The event at Boyd School of Law sponsored by Veterans for Peace and Knowdrones.com drew a crowd of more than 120 people. It focused on the impacts on whistleblowers and families of civilians killed by overseas airstrikes from remotely piloted aircraft controlled by operators at Creech Air Force Base and other military installations in the United States.
Westmoreland said his research shows that 359 civilians were killed during operations targeting terrorists and their leaders when he served in Afghanistan in 2009 with the Air Force’s 73rd Expeditionary Control Squadron.
“I don’t think drones to win a war … is the right weapon simply because bombing people isn’t foreign policy,” he said.
“What we’re essentially doing is we’re fueling hatred. Every time it creates hatred in the families. There’s just anger and sadness. They don’t have anywhere else to turn (so) they’re going to turn to radical organizations”
Another speaker, Christopher Aaron, who was billed as a former counterterrorism officer for the Central Intelligence Agency’s drone program, said after one drone strike in 2006 and observations later from afar, “I came to a conclusion that we cannot change ideological radicals by dropping bombs on them. It just does not work.”
Aaron said, “We are absolutely … sowing the seeds for the next round of people to hate us.

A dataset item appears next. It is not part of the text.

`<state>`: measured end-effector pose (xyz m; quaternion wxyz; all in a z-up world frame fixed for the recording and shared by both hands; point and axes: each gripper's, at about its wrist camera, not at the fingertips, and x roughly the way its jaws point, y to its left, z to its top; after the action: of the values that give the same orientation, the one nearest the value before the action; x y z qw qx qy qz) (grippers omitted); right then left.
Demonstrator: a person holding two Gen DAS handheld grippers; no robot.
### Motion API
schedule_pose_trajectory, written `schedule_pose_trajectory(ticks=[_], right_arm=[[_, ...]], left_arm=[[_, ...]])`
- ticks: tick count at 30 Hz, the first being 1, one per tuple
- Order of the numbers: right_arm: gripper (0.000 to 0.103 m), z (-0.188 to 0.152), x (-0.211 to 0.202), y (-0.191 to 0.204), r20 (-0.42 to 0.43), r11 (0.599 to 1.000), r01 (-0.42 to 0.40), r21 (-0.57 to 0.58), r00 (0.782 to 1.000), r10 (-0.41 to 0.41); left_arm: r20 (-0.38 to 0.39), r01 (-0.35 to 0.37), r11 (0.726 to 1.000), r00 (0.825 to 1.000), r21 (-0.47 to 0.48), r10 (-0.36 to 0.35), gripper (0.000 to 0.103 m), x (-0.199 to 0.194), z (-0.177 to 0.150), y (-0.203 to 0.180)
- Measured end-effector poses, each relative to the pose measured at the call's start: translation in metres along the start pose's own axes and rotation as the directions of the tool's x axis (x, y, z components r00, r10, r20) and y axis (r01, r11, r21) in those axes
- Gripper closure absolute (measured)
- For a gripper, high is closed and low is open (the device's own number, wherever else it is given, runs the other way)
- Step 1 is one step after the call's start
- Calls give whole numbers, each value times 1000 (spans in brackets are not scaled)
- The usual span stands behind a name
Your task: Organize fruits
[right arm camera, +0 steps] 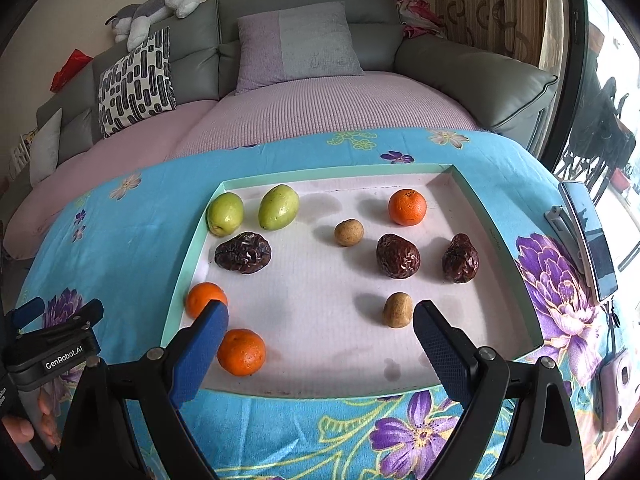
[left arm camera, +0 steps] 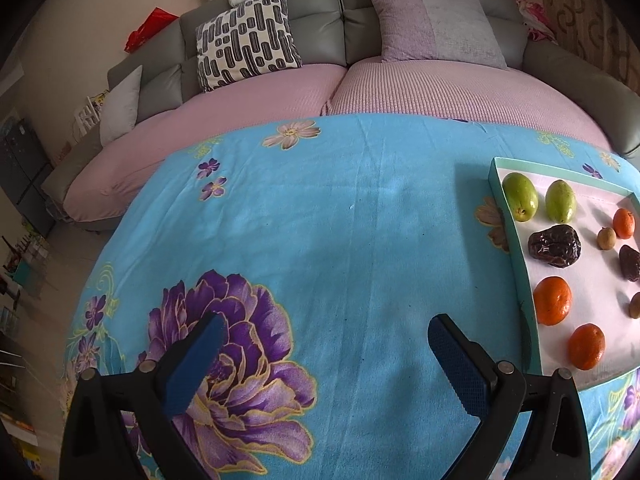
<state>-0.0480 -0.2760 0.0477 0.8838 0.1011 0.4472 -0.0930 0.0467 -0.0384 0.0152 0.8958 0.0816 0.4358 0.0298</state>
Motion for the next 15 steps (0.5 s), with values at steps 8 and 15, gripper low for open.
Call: schedule_pose_trajectory(ticks=[8,15], right_arm=[[9,-24,-7,11,-11,999,-36,-23,999,35],[9,-24,-2,0,-23,1000,-26,14,999,26]], left_arm=[[-5,6,1000,1000,-11,-6,0,-8,-27,13],[-18,28,1000,999,-14,-28,0,0,-29,14]])
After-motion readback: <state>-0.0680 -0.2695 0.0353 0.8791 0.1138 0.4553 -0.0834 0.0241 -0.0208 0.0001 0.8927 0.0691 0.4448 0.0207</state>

The next round of terrorists, as we call them within the intelligence community.”
Westmoreland said a misconception is that the airstrikes are the work of pilots and sensor operators at ground stations controlling MQ-1B Predators or MQ-9 Reapers armed with laser-guided Hellfire missiles and, in the case of Reapers, bombs.
“It’s really not just the platform itself,” he said. “It’s a network of equipment, machines placed all over the world and different people doing different roles for that mission to go forth.”
Officials for the 432nd Wing at Creech Air Force Base, 45 miles northwest of Las Vegas, offered a comment about the symposium in response to a Las Vegas Review-Journal query.
“The men and women of the 432nd Wing work diligently 24/7 to support the national security mission by providing this persistent intelligence and precision strike when needed,” Capt. Sarah Ruckriegle said.
“When kinetic engagement is necessary, it is done with meticulousness, professionalism, and only when all the rules of engagement have been met. This mission keeps our nation and our people safe, and is one we perform proudly,” she said.